Escrevendo para as estrelas

Era para ter sido somente mais um dia normal no Colégio Estadual Professor Augusto, mas tudo mudou naquele dia, começando pelo aluno novo: Carlos. Helena quando o viu sentiu seu coração acelerar, mas ele cometera o erro de sentar no lugar dela e ela nunca mudava de cadeira, então mesmo com o coração acelerado e sentindo -se com as emoções tomando conta de seu ser pediu-lhe que devolvesse seu lugar, ele para seu desagrado não a atendeu, ela quis brigar, como fazia com os outros colegas, mas se viu pegando suas coisas e afastando-se, pela primeira vez não queria brigar. A aula já ia começar e foi aí que aconteceu outra coisa, a coordenadora Marília entrou com uma jovem e avisou a turma do 1° Ano do Ensino Médio que Janaína seria a nova professora de português no lugar do Professor Patrício, todos ficaram pasmos, não sabiam o que teria acontecido com o professor, gostavam da sua aula, sabia ensinar redação como ninguém.

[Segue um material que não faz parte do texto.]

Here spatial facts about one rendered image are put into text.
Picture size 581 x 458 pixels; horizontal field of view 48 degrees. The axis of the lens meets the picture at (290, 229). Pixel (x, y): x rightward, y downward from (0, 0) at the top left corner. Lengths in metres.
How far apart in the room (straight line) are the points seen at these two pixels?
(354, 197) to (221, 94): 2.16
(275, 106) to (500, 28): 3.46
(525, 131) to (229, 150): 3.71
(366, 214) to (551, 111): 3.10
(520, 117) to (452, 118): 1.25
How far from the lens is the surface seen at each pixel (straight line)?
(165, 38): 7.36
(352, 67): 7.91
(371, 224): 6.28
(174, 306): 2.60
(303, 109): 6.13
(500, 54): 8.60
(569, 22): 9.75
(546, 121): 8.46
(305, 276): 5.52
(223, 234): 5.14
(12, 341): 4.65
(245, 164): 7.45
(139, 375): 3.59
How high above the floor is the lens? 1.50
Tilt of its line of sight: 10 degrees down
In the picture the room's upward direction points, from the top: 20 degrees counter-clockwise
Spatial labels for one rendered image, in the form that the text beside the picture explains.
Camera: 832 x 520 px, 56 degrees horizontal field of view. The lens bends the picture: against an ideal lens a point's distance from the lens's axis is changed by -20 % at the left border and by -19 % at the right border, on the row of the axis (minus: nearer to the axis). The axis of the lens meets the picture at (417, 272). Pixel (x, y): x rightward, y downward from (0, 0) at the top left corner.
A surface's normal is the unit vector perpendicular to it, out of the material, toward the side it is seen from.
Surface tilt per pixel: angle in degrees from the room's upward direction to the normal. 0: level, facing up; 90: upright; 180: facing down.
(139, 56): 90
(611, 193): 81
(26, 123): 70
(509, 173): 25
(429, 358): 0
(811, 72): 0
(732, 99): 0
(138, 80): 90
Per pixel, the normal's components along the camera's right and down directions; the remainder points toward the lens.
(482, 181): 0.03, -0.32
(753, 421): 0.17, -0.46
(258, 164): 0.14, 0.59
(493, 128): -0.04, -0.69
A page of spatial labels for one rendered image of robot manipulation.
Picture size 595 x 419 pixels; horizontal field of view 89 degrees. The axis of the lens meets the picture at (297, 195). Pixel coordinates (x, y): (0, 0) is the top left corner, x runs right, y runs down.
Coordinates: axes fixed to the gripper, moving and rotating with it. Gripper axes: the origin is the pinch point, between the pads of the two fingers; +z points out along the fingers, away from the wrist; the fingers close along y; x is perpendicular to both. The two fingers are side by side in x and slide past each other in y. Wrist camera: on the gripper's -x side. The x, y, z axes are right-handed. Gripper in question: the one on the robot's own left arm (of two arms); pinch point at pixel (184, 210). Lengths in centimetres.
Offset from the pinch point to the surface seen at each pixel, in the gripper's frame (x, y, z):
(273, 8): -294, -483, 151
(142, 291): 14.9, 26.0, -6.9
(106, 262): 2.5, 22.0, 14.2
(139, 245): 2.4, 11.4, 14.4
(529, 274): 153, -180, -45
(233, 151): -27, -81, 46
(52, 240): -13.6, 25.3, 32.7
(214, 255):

Marília disse apenas que o professor não iria voltar, os jovens acharam ruim não terem sido avisados antes, não houve tempo para despedida, começaram a conversar entre si, Janaína precisou elevar sua voz um pouco mais para ser ouvida, os alunos estavam agitados, menos Helena que sentou -se mais ao canto e deslocada preferiu ficar na sua. A jovem era introvertida, gostava de lidar consigo mesma, não fazia parte dos grupinhos, sentia-se excluída por isso, pedira sua mãe para mudar de escola mas não foi atendida, o colégio era próximo de sua casa e D. Marta não queria sua filha de 15 anos em locais desconhecidos, além disso em casa somente o pai, o Sr. Cássio, trabalhava, não tinham carro e a filha teria que ir de ônibus para outro bairro, nas redondezas onde moravam só havia o colégio onde ela estudava.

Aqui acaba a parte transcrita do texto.